Give back exactly the lines of the material below that start at the line containing "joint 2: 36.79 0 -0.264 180" and end at the line containing "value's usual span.", and no others.

──────────

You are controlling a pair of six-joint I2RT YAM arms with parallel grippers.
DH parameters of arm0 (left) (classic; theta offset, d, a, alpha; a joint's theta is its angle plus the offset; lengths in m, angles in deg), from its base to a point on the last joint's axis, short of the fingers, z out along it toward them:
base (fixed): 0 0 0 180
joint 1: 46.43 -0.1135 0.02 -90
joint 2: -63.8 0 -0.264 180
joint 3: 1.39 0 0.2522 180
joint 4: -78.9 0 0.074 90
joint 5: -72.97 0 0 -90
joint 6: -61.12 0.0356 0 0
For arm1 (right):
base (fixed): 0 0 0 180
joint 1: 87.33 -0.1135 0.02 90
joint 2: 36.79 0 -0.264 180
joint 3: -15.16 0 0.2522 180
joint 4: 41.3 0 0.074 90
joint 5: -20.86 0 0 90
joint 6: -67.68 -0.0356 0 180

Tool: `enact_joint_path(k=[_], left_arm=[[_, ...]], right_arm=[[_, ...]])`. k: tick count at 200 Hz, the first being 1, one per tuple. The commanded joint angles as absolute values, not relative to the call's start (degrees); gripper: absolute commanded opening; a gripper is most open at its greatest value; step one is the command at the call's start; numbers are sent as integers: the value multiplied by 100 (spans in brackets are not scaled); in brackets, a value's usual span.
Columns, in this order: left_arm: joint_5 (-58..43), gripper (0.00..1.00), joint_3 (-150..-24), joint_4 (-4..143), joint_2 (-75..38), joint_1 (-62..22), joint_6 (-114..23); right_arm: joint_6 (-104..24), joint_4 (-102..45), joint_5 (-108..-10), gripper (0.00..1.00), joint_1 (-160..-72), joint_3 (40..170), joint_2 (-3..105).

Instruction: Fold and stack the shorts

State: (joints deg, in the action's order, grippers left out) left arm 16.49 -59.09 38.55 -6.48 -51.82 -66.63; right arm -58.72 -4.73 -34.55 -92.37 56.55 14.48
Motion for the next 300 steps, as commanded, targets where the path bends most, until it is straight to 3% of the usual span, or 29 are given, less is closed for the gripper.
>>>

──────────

→ **Answer box**
joint 2: 36.79 0 -0.264 180
joint 3: -15.16 0 0.2522 180
joint 4: 41.3 0 0.074 90
joint 5: -20.86 0 0 90
joint 6: -67.68 -0.0356 0 180

Tool: `enact_joint_path(k=[_], left_arm=[[_, ...]], right_arm=[[_, ...]])`. k: tick count at 200 Hz, the first being 1, one per tuple. The commanded joint angles as absolute values, not relative to the call's start (degrees); gripper: absolute commanded opening; a gripper is most open at its greatest value; step one is the command at the call's start; numbers are sent as integers: the value multiplied by 100 (spans in brackets are not scaled); in brackets, a value's usual span.

Fully answered, the exercise is complete.